[Source records]
○ ○ ○ ○

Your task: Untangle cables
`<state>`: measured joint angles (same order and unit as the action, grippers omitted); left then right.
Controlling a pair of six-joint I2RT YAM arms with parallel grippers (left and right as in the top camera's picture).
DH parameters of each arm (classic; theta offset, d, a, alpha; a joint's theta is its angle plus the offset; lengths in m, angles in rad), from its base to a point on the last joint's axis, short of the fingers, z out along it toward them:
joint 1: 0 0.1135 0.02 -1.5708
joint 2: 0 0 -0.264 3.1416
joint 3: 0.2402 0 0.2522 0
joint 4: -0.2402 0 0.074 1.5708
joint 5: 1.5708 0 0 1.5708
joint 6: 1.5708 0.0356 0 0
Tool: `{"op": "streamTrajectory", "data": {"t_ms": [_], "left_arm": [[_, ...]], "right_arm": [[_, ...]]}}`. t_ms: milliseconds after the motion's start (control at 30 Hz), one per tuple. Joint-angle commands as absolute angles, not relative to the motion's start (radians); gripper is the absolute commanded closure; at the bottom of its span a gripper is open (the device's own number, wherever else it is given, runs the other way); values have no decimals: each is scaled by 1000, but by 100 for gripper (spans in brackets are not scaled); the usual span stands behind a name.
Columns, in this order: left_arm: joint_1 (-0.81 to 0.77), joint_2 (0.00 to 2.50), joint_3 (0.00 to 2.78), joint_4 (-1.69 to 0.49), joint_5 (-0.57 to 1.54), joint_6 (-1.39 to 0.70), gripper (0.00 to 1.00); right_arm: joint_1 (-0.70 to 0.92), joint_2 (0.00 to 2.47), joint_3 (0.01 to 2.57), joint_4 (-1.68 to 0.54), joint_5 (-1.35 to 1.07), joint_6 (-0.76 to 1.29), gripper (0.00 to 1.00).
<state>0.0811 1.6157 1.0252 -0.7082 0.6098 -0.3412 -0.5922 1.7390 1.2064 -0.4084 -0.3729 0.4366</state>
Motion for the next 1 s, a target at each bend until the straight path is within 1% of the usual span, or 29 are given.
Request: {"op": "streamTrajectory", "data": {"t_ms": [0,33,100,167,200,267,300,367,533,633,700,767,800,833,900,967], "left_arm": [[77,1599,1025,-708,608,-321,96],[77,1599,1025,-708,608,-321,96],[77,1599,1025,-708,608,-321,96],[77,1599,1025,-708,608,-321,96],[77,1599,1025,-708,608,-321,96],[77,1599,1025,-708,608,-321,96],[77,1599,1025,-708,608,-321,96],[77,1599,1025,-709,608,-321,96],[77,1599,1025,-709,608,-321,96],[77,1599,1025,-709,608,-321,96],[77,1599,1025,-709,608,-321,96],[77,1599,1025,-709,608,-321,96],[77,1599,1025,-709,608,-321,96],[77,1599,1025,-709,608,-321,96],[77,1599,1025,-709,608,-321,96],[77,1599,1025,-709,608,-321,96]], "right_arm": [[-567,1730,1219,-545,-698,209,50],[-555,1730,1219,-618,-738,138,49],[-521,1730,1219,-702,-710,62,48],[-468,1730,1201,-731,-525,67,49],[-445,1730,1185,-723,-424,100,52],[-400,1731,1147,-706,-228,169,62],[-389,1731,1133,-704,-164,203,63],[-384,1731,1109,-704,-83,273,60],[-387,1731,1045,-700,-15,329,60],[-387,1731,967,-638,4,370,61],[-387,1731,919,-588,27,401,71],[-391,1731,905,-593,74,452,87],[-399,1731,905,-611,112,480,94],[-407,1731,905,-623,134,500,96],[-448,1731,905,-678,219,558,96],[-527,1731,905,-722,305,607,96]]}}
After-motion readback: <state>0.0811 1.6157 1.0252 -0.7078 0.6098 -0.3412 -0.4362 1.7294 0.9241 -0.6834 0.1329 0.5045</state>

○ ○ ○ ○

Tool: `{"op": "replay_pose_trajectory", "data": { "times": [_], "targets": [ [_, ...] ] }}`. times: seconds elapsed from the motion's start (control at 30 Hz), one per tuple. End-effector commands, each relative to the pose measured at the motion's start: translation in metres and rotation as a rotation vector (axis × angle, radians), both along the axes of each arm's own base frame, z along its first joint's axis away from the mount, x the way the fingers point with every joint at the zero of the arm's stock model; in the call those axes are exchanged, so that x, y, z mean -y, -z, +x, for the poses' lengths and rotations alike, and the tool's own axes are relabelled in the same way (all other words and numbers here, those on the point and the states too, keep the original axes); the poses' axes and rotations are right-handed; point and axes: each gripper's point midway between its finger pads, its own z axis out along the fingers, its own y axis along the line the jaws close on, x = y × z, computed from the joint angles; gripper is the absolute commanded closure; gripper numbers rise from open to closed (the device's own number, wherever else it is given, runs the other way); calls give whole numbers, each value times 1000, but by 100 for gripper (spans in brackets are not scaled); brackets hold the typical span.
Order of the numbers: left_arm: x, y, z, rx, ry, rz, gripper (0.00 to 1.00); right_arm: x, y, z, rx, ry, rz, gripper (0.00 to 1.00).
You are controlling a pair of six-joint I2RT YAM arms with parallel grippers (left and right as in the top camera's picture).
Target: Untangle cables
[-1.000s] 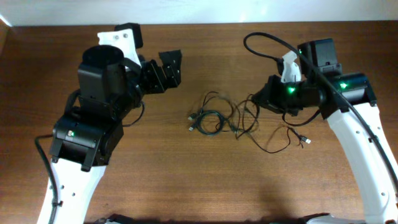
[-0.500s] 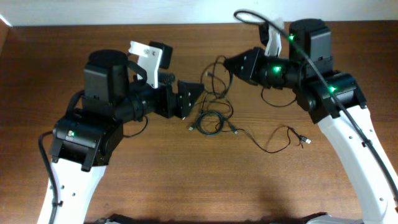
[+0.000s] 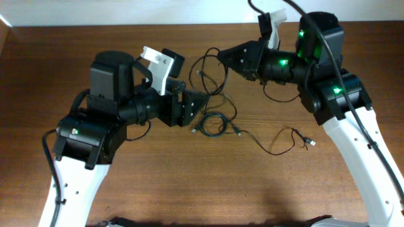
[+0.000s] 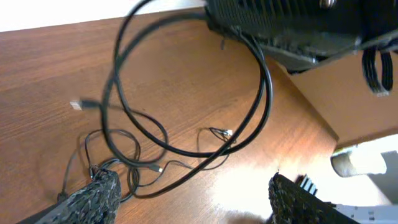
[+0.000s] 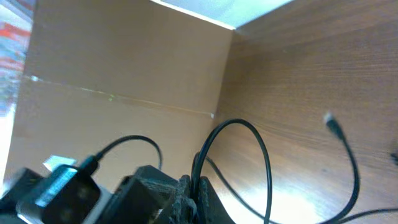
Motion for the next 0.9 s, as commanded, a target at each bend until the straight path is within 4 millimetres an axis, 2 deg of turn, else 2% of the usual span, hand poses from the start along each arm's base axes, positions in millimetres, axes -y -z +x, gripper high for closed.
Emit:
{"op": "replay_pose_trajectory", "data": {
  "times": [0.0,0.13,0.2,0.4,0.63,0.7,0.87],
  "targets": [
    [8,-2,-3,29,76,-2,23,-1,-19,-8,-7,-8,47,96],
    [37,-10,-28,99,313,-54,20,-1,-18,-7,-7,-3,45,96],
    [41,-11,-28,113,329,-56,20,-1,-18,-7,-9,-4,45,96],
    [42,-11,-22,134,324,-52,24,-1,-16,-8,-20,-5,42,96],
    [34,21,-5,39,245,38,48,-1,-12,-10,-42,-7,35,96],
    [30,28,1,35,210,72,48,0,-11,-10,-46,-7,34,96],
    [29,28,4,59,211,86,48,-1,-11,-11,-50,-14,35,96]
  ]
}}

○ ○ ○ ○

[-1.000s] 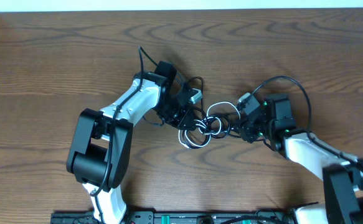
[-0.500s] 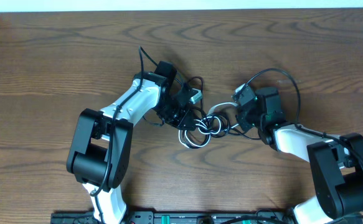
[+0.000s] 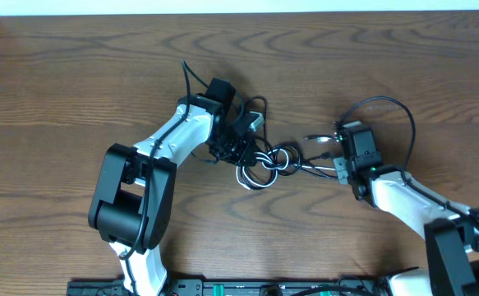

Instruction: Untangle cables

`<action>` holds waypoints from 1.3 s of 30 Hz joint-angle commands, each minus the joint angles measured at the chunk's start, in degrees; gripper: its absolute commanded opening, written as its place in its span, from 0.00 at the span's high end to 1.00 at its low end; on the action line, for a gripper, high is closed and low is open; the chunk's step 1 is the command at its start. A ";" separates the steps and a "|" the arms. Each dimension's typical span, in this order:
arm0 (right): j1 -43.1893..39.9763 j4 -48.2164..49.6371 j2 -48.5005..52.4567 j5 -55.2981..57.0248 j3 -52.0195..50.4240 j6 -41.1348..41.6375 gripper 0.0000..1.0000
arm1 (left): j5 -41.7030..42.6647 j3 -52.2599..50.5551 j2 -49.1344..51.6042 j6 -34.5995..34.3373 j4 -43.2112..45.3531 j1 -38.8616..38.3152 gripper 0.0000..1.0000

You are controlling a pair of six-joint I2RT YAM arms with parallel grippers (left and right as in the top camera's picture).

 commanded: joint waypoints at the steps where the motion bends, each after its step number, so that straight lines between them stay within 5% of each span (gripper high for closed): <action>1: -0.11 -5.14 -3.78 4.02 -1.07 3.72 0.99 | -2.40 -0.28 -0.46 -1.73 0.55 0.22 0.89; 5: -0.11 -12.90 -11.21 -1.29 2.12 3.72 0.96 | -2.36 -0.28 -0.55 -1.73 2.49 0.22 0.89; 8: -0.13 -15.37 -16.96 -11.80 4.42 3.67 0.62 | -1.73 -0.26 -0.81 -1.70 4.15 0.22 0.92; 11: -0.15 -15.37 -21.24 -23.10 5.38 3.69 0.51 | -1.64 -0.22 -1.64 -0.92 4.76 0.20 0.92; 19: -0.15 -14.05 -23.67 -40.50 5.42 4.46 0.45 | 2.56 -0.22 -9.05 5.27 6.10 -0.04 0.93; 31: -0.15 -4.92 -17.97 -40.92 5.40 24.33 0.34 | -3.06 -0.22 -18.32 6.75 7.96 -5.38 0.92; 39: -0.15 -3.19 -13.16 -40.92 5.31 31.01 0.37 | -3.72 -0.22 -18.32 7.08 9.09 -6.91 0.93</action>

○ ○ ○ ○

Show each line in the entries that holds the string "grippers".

ANSWER SECTION:
`<state>`: measured joint angles (same order and unit as the action, grippers omitted); left then right.
Controlling a pair of six-joint I2RT YAM arms with parallel grippers (left and right as in the top camera's picture).
You are controlling a pair of six-joint I2RT YAM arms with parallel grippers (left and right as in the top camera's picture).
You are controlling a pair of six-joint I2RT YAM arms with parallel grippers (left and right as in the top camera's picture).

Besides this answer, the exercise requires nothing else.